> Exercise details: Nothing but the lines from the one containing "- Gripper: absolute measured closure" through the one containing "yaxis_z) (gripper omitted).", both included, should be given again, each exactly as written below.

* * * * * * *

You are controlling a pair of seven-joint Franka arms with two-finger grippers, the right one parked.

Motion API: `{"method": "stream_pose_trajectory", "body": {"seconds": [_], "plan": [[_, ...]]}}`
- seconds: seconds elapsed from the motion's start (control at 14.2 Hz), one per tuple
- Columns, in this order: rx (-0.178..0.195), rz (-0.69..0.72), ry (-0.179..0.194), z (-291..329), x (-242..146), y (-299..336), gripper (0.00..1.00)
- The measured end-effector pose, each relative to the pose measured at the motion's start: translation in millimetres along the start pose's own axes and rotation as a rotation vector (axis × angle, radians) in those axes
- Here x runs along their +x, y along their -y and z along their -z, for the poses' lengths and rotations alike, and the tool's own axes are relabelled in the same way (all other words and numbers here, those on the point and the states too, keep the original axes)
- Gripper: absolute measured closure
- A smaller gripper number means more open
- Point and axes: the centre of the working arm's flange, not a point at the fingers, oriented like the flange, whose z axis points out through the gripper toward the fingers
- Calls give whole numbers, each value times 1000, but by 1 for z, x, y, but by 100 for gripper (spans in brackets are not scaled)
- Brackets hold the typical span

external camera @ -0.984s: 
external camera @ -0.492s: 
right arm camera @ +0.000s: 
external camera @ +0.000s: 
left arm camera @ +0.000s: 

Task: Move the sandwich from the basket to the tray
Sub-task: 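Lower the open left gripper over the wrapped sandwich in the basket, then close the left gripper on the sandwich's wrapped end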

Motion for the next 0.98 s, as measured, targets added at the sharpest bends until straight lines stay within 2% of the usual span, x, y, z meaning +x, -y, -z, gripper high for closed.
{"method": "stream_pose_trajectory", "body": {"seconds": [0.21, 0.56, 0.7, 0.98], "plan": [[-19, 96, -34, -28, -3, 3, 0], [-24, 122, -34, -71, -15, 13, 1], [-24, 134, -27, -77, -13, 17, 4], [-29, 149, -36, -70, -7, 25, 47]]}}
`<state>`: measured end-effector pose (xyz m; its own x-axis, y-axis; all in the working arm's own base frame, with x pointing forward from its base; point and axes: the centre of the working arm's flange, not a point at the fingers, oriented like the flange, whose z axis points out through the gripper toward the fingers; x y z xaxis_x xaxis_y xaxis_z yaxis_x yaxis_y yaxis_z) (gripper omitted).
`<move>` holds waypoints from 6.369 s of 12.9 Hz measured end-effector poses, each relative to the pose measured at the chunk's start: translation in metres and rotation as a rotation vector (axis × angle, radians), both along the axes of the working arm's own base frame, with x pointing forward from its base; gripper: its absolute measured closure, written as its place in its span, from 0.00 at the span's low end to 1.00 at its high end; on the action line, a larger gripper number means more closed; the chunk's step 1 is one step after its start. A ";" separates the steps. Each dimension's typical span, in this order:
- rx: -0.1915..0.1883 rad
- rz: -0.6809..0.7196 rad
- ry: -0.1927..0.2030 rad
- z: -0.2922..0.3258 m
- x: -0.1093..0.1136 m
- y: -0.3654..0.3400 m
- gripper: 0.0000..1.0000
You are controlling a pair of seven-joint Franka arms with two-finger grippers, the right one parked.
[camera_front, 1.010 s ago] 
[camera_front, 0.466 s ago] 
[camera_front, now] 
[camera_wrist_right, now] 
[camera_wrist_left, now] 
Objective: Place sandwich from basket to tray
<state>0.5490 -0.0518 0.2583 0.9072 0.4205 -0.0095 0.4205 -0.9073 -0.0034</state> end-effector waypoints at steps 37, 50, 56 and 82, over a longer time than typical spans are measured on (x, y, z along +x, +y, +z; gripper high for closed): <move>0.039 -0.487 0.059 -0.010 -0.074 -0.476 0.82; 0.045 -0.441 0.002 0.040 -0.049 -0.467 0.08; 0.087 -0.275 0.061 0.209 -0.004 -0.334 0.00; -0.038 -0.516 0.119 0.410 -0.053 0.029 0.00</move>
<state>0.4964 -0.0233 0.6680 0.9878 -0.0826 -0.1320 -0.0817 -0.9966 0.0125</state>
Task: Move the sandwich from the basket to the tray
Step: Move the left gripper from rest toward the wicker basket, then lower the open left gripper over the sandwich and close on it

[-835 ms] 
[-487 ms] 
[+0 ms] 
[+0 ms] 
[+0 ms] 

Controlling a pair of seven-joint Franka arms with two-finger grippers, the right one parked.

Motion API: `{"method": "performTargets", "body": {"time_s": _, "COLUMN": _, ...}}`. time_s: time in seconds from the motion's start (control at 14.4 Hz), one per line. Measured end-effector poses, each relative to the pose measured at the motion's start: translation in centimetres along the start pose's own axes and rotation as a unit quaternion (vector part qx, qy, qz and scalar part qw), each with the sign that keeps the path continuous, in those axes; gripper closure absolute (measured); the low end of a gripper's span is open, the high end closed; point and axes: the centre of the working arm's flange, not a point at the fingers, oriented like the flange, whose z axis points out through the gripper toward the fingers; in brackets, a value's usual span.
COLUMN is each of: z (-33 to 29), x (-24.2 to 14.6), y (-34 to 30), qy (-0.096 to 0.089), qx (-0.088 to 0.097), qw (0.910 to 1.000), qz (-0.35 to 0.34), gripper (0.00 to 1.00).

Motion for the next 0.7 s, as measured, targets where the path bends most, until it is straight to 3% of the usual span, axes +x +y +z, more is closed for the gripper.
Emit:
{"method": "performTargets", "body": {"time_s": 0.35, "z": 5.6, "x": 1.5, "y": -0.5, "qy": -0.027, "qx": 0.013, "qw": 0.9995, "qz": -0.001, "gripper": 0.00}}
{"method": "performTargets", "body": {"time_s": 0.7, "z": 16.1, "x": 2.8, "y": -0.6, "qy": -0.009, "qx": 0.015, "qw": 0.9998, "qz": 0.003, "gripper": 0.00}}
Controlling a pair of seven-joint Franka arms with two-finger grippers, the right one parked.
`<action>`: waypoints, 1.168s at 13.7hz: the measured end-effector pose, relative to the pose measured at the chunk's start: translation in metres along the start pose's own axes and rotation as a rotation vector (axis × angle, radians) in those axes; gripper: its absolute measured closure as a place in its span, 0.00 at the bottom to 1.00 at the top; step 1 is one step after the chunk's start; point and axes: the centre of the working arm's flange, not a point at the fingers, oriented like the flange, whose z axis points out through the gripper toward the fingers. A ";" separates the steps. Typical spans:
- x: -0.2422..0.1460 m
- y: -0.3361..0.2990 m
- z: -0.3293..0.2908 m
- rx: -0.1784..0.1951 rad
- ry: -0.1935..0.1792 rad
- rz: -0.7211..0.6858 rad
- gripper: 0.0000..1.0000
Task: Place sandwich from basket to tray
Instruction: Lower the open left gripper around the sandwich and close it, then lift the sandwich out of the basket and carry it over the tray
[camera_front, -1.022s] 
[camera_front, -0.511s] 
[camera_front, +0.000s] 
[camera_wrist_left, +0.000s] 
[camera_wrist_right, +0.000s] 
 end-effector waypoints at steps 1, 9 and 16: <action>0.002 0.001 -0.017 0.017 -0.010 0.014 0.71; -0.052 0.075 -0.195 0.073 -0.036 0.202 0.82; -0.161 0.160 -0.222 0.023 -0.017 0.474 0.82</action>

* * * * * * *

> Task response:
- Gripper: absolute measured closure
- A smaller gripper number means more open
- Point and axes: the centre of the working arm's flange, not a point at the fingers, oriented like the flange, whose z axis points out through the gripper toward the fingers
- Calls give whole numbers, each value times 1000, but by 1 for z, x, y, but by 100 for gripper (spans in brackets are not scaled)
- Brackets hold the typical span

external camera @ -0.984s: 
external camera @ -0.492s: 
right arm camera @ +0.000s: 
external camera @ +0.000s: 
left arm camera @ +0.000s: 

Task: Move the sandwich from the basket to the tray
Sub-task: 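Lower the open left gripper over the wrapped sandwich in the basket, then close the left gripper on the sandwich's wrapped end
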
Motion for the next 0.98 s, as measured, targets added at the sharpest bends until straight lines stay within 2% of the usual span, x, y, z meaning +x, -y, -z, gripper high for closed.
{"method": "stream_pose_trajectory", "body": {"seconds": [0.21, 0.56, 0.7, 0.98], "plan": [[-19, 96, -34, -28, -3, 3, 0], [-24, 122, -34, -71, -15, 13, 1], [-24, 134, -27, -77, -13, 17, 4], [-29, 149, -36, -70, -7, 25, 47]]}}
`<state>`: measured end-effector pose (xyz m; its own x-axis, y-axis; all in the working arm's own base frame, with x pointing forward from its base; point and axes: the centre of the working arm's flange, not a point at the fingers, oriented like the flange, whose z axis points out through the gripper toward the fingers; x y z xaxis_x xaxis_y xaxis_z yaxis_x yaxis_y yaxis_z) (gripper omitted).

What this exercise asked for has been supplied.